__Work task__. Copy the closing run of lines, from the one with "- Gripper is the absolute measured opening" through the last line of the listing, exactly and without any pictures.

__Given data__.
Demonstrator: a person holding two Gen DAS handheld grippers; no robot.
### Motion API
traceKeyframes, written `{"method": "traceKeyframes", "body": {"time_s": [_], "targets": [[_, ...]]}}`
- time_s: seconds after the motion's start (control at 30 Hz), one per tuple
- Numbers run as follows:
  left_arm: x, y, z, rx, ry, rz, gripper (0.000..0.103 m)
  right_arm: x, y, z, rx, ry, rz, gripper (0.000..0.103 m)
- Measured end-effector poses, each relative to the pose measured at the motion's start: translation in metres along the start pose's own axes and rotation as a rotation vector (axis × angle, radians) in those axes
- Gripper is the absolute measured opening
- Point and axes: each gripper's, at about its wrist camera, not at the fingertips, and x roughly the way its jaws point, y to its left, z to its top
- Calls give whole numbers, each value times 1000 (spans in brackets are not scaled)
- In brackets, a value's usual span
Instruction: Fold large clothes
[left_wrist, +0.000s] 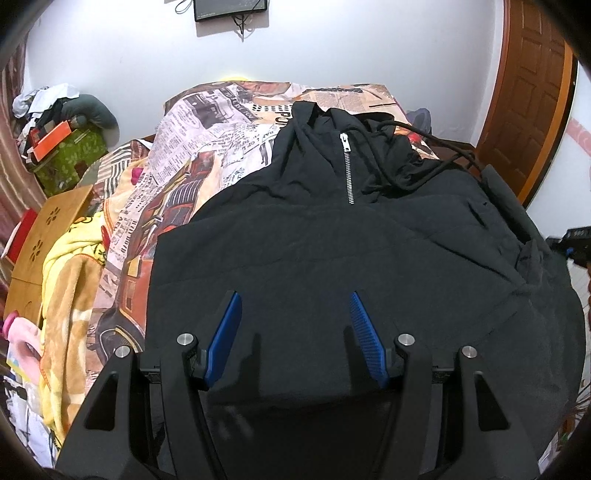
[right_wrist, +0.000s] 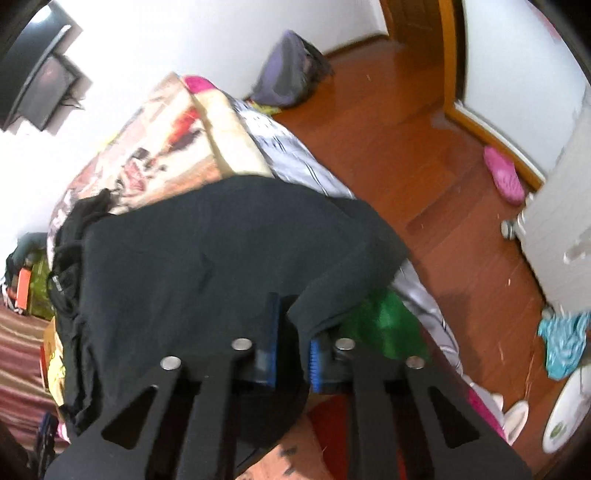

__Solution for this exercise__.
- Gripper is the absolute measured opening
- Point and axes: each gripper's, at about its wrist camera, not at the fingertips, and x roughly the way its jaws point, y to its left, z to its top
- Calls give whole numbers, each value times 1000 (spans in brackets are not scaled)
- In brackets, a value's usual span
Instruction: Fold large clothes
[left_wrist, +0.000s] 
[right_wrist, +0.000s] 

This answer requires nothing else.